In The Same Breath
As Wuhan celebrated the new year, ushered in for the ninth year by the jingoisms of Xi Jinping and the Chinese Communist Party, an alarming message almost went unnoticed: “Eight people were arrested for spreading rumors about an unknown pneumonia.”
The eight were doctors who saw patients rapidly declining and dying from SARS-CoV-2, a coronavirus variant that initially presented with cold or flu-like symptoms. In the year of the rat, the Chinese people were witness to the emergence of a new kind of plague—one that’s killed over 2.3 million people worldwide.
Director/producer Nanfu Wang, living in the United States for the past nine years with her husband and child, returns annually to visit her parents in China. While the world heard that China’s nationalized system reacted swiftly to the outbreak, Wang saw a different side to the story curated by state-owned media.
IN THE SAME BREATH appears to take its title from Wang’s thesis that Chinese and Americans alike had spent the year under a cloud of disinformation and propaganda from their respective regimes.
From the beginning, both governments fixated on the perception of accomplishment and the corralling of public opinion as a means to protect the autocratic leadership of Jinping and Trump. Through a series of attempted interviews with healthcare professionals and patients, deft undercover camerawork in and around hospitals and crematoriums, and thorough research on coordinated propaganda, Wang demonstrates how attempts to downplay the virus exacerbated the pandemic both by missing key opportunities to limit the spread and by creating conflicting narratives with the day-by-day change in each administration’s response to the growing threat.
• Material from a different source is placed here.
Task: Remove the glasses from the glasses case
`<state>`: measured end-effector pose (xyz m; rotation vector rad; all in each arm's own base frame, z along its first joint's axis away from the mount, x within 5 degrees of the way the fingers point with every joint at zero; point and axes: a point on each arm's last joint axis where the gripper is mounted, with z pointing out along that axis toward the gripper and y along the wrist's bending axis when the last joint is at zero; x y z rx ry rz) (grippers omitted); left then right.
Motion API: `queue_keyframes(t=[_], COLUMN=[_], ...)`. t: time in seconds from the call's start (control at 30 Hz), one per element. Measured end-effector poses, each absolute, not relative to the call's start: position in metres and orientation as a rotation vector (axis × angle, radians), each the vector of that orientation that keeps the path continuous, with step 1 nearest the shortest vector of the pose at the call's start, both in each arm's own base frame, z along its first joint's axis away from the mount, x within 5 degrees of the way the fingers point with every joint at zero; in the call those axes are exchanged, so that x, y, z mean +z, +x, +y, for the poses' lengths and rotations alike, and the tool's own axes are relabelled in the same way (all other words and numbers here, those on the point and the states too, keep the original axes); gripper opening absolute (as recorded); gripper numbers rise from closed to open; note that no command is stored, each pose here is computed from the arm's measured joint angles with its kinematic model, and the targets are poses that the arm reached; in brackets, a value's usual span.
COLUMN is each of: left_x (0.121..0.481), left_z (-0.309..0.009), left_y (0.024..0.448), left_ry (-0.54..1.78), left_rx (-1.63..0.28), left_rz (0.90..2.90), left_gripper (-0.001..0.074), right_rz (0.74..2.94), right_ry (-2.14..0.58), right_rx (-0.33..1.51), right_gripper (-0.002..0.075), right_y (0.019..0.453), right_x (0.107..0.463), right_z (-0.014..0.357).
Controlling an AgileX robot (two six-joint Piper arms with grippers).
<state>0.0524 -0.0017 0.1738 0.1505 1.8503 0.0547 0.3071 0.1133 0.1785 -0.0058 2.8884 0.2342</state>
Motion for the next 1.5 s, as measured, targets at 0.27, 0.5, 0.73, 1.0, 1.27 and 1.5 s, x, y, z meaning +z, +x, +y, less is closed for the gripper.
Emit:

Wang finds more success with Chen Runzhen, the owner of a private clinic. Security footage shows patient after patient presenting with similar symptoms—chest pain, shortness of breath, fever—all within four days of each other in late December. Clearly something was awry. But it wasn’t until after the new CCP Congress convened in late January that the Chinese government acknowledged the virus, followed by a coordinated shift toward spinning the botched effort into a story of heroic perseverance.
“I remember these stories of people overcoming advertsity,” Wang narrates, “But I don’t remember ever questioming where the adversity came from. When the government is telling us to look, they’re also telling us where not to look.”
By this time, the Trump administration’s denial campaign stateside took off. As recently as yesterday, the Washington Post writes that the Health and Human Services Office of Special Counsel finds initial evacuation of American nationals from Wuhan was so poorly handled, it contributed to the acceleration of the virus in the United States.
While sure to be a bombshell due to the tight censorship of Chinese media—an investigative journalist, Chen Qiushi, disappears a couple days after interviewing a healthcare worker who says that China grossly underreports casualties by the tens of thousands—Wang deftly empathizes with the families stuck in this hell on both sides of the Pacific. She parallels the sudden progression from initial cases to full lockdown in New York and Wuhan, and examines the different ways in which our distrust of government manifests.
Both China and the United States have so maligned the free press as “enemies of the people” that we’re paradoxically conditioned to yearn for the simplicity of spoon-fed positivity over the difficult work of watching the watchmen.
“In both systems,” Wang concludes, “ordinary citizens become casualties of our leaders’ pursuit of power.”